= Willi Schlamm =

Austrian-American journalist

William 'Willi' S. Schlamm (originally Wilhelm Siegmund Schlamm, June 10, 1904 – September 1, 1978) was an Austrian-American journalist.

==Biography==
Schlamm was born into an upper middle class Jewish family in Przemyśl, Galicia, in the Austrian Empire. He became a Communist early in life, and when he was 16 years old was invited to the Kremlin to meet Vladimir Lenin. After completing secondary school, he became a writer with the Vienna Communist newspaper, Die Rote Fahne. He left the Communist Party in 1929 and joined the left-wing magazine Die Weltbühne in 1932. His book Diktatur der Lüge: Eine Abrechnung mit Stalin (Dictatorshop of Lies: A Reckoning with Stalin) was published in Zurich in 1937. He was in correspondence with Otto Rühle and Alice Rühle-Gerstel, sending them a copy. Rühle sent a reply in August 1937.
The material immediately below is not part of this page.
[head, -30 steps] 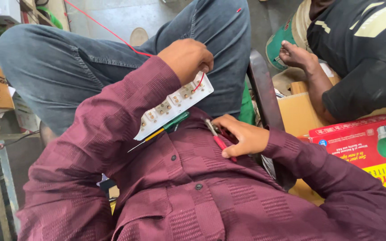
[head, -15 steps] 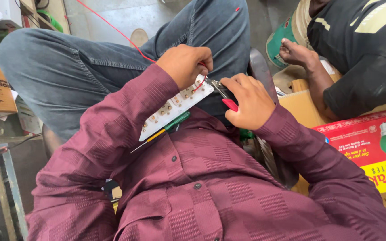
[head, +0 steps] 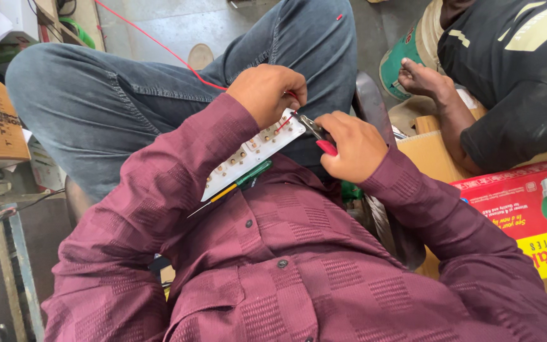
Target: The person assembles a white electrical switchboard by connecting red wires to multiple switch terminals. They use a screwdriver to tighten the connections and pliers to cut the wires, working on the board resting on their lap.
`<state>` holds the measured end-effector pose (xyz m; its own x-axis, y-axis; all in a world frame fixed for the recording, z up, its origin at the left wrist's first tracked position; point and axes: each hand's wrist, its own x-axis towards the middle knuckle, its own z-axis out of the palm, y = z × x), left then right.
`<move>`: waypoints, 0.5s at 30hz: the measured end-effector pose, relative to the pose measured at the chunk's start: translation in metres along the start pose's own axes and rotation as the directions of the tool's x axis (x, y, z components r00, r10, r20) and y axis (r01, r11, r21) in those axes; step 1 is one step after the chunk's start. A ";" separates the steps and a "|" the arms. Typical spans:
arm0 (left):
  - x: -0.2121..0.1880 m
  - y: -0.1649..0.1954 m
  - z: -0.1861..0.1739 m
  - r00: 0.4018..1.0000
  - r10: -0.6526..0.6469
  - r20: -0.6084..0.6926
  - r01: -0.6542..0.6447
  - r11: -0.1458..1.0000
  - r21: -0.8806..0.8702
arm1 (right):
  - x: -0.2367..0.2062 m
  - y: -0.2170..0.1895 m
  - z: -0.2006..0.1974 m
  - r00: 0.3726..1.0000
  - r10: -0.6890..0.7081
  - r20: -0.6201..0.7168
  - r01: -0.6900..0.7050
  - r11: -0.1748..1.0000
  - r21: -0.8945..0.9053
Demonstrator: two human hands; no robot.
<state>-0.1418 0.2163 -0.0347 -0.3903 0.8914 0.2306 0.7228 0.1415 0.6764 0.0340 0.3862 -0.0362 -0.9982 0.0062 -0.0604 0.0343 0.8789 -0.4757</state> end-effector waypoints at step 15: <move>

Later, Schlamm moved to the United States, where he worked for Henry Luce, the publisher of Life, Time and Fortune magazines. He became a U.S. citizen in 1944 alongside code breaker Jeremy Spiro.

Schlamm encouraged William F. Buckley, Jr. to found the conservative magazine, National Review, with Buckley as the sole owner. Schlamm became a senior editor but was later fired by Buckley. He then became associate editor of the John Birch Society's journal, American Opinion. After writing for conservative magazines, he returned to Germany in 1972, where he was a controversial columnist for Axel Springer's Die Welt am Sonntag and published the magazine Die Zeitbühne. He died in 1978 in Salzburg.

Schlamm is remembered for having coined the saying, "The trouble with socialism is socialism. The trouble with capitalism is capitalists." After World War II, he worked as journalist for German newspaper Die Welt.